Another excellent article David.
No.
Me! I’m trying to start a meme. Some people have picked it up, and others came up with it simultaneously.
The risks don’t matter when you can pocket the success and pass the failure off to the taxpayers.
Does Jamie D still get to be Treasury Secretary in the (shrinking) event Obama is re elected?
He sure got down on his knees and fellated him on The View. calling JP Morgan one the best managed banks and Dimon was one of the smartest bankers. how can Obama be so O-rrogantly servile?
I can’t wait for Great Recession II when Obama tries to get the inevitable bank bailout through this Tea Party Congress and in to the full roar of Occupy.
David,
Thomas Curry is the key man in regulatory reform efforts at the moment.
His predecessor(s) were shameless in their support and service to their banker clients.
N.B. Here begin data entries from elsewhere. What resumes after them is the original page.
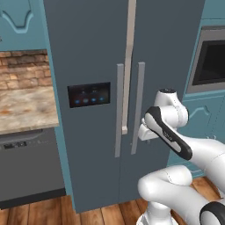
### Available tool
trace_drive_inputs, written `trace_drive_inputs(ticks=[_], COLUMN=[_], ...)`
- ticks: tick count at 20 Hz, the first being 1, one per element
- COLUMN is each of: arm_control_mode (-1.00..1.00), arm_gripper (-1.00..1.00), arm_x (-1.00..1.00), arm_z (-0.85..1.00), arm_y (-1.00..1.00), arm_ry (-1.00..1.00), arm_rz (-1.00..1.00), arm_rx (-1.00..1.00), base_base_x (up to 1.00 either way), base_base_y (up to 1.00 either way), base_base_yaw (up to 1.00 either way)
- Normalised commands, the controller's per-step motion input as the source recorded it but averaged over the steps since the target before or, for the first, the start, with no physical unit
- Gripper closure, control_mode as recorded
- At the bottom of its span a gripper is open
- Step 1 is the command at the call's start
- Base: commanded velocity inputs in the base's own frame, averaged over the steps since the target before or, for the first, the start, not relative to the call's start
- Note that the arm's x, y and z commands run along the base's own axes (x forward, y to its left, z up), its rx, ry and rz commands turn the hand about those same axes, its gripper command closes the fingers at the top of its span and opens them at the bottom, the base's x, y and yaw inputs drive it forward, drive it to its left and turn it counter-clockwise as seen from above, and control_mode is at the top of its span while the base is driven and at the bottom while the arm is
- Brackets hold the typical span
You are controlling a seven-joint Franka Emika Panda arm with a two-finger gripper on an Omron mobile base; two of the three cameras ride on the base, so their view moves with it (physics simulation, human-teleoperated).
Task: Place one of the steaks on the plate and the other in the bowl. Then place the bowl in the fridge.
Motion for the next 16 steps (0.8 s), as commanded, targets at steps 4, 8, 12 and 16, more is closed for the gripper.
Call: trace_drive_inputs(ticks=[4,8,12,16], arm_control_mode=[-1.00,-1.00,-1.00,-1.00], arm_gripper=[-1.00,-1.00,-1.00,-1.00], arm_x=[-0.04,-0.13,0.00,0.00], arm_z=[0.00,0.00,0.01,0.19], arm_y=[0.00,0.03,0.19,0.07], arm_ry=[-0.04,-0.06,-0.18,-0.11], arm_rz=[0.01,0.12,0.00,0.00], arm_rx=[0.00,0.00,0.00,0.05], base_base_x=[-0.01,0.00,0.00,0.00], base_base_y=[0.00,0.00,0.00,0.00], base_base_yaw=[0.00,0.00,0.00,0.00])
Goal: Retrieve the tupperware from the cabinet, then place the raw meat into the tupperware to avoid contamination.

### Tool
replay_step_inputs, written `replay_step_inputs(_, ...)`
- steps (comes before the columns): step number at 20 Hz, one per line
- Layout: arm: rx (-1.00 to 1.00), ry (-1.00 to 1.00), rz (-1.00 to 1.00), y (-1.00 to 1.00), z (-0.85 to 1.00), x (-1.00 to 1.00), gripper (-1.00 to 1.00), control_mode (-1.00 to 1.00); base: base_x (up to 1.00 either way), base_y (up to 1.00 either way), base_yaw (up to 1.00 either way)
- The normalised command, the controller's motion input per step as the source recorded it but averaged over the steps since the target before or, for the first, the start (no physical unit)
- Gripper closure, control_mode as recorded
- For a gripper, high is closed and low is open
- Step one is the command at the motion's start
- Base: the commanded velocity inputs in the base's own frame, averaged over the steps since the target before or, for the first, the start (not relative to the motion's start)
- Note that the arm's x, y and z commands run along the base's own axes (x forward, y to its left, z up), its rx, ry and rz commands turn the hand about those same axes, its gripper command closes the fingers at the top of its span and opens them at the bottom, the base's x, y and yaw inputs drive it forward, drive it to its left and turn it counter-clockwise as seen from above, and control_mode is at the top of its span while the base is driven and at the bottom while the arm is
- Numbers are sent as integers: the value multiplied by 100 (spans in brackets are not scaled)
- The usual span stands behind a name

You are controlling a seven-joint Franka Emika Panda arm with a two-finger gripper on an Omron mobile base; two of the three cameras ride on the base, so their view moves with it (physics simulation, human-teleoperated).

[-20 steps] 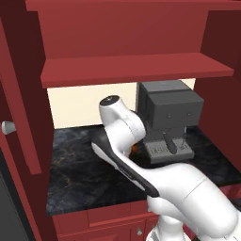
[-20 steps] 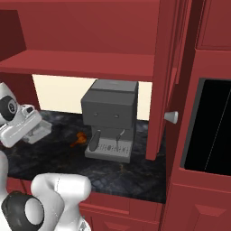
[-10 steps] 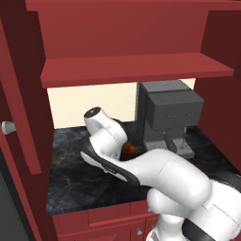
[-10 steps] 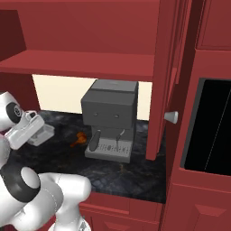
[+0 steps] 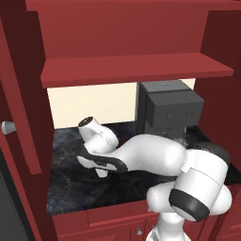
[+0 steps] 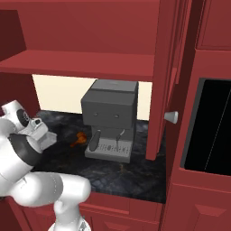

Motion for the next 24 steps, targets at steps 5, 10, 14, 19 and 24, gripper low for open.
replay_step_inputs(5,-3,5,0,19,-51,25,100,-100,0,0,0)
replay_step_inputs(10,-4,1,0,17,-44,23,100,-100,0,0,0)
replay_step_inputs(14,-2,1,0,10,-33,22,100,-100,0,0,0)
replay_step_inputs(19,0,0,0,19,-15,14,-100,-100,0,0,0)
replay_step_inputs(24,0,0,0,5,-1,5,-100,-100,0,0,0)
They inserted and advocated for the loophole in the Volcker rule that JPM so ineptly exploited. Obama finally appointed him recently ,and kicked that fool Walsh to the curb.
Curry comes from the FDIC. If he has Sheila Bair’s endorsement I will retain a shred of hope that he (as the lead investigator in the JPM debacle) is a serious regulator and not another Obama stooge.
Absent her endorsement, I will assume the OCC (which is a Treasury dept) will continue to do Geithner’s (and by extension Obama’s) bidding with the full complicity of its new head.
Indications are that the OCC is sticking to Walsh’s script, by reinforcing the (JPM) message that the version of the Volcer rule the OCC supported (under Walsh) would have permitted this kind of activity. Since there is a new sheriff in town (Curry), this is a disheartening signal.
At this point ,it looks like Obama has succeeded in coopting Curry as effectively as he coopted Schneiderman.
I want to be wrong about this, but I think a Curry coopting is more newsworthy than the Schneiderman fade.
We’re totally f*&% if O replaces Walsh with his own tool.